**What you have to do**
Copy the lines below that contain "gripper".

**Given material**
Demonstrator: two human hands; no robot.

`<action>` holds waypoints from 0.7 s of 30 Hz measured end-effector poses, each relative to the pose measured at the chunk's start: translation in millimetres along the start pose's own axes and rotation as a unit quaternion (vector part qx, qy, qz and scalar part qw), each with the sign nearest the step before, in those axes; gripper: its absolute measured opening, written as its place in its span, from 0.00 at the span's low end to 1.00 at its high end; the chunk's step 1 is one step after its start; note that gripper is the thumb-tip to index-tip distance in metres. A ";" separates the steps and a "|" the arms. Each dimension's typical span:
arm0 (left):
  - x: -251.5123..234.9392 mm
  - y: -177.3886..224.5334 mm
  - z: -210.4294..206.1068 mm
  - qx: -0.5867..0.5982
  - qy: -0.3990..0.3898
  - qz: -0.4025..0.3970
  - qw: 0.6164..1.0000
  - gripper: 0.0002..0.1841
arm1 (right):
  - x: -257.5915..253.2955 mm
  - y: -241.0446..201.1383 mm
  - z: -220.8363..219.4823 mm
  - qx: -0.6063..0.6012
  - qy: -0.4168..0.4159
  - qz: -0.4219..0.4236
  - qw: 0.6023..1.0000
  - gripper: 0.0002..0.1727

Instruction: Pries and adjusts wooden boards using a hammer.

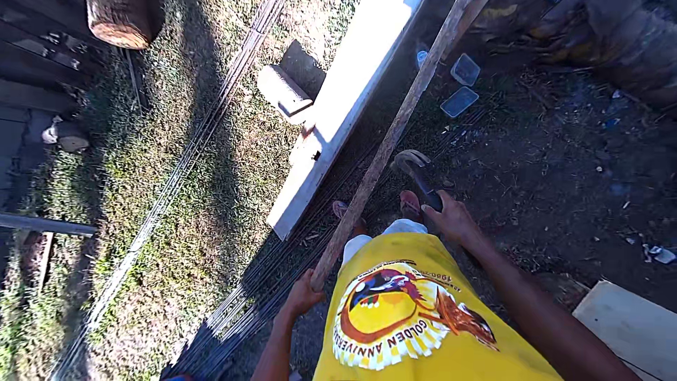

**Response area**
`<action>` holds waypoints from 0.7 s of 30 Hz measured end-effector poses, each relative to the pose measured at the chunk's start: translation in millimetres along the start pose's own axes and rotation as a unit quaternion (vector part qx, qy, qz and scalar part qw), each with the sign nearest the step before, in those axes; gripper: its absolute measured opening, written as its place in its span, from 0.00 at the span's low end to 1.00 at its high end; the chunk's step 1 is one step after its start; note that gripper is the thumb-tip to index-tip distance in metres. A ";" separates the steps and a "|" the arms. Each dimension's typical span:
  - gripper: 0.0002..0.1841
  - gripper: 0.0002..0.1727

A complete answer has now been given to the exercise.